Alibaba Group reported a 7.66 billion yuan ($1.17 billion) operational loss in the fiscal quarter ended March 31 due to a massive antitrust fine imposed by the Chinese market regulator last month.
The company’s income from operations would have risen by 48 percent year-on-year if the fine was not counted, it said in an earnings report released on Thursday.
Its fourth-quarter revenue hit 187.39 billion yuan, an increase of 64 percent year-on-year, beating Refinitiv estimates at 180.41 billion yuan. Meanwhile, the revenue for the fiscal year reached 717.28 billion, an increase of 41 percent year-on-year.
In April, China’s State Administration for Market Regulation slapped a record fine of 18.23 billion yuan on Alibaba Group for indulging in a monopolistic act of abusing its dominant market position.
Since its founding in 1999, Alibaba has morphed into one of the world’s largest e-commerce companies.

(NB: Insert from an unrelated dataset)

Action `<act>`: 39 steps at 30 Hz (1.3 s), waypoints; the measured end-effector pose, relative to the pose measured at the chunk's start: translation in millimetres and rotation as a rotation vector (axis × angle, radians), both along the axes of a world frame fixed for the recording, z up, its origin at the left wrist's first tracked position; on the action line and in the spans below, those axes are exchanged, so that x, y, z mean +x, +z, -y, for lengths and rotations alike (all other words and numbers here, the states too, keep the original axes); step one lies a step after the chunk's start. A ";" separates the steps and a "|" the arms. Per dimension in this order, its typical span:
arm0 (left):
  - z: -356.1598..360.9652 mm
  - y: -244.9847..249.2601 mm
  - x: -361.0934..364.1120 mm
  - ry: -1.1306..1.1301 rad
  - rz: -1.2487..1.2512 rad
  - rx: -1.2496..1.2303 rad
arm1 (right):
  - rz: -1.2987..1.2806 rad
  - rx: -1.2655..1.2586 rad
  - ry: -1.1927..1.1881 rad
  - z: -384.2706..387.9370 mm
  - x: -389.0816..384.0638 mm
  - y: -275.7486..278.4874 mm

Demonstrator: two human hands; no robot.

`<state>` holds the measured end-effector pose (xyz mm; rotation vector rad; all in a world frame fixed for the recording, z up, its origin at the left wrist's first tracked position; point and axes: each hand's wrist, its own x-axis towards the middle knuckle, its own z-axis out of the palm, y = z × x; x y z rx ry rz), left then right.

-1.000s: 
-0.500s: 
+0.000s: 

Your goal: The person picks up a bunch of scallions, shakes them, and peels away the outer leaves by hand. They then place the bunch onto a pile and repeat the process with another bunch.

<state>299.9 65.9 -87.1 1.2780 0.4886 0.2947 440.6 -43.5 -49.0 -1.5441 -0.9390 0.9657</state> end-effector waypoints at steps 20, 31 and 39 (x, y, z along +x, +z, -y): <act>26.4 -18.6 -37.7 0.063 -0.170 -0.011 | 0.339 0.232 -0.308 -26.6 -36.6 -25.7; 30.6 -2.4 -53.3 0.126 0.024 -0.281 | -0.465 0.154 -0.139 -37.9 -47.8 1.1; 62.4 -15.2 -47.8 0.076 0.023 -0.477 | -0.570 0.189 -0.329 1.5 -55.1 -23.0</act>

The market regulator imposed a fine of 4 percent on the tech giant’s 2019 domestic sales after a four-month investigation.
“Alibaba achieved a historic milestone of one billion annual active consumers globally in the fiscal year ended March 2021,” announced Daniel Zhang, chairman and chief executive officer of the group.
The vast majority of the company’s user base is in China. It revealed that active consumers on its China retail marketplaces hit 811 million for the fiscal year.
The company expects to generate over 930 billion yuan in revenue in the fiscal year 2022, citing the market potential of China’s consumption economy.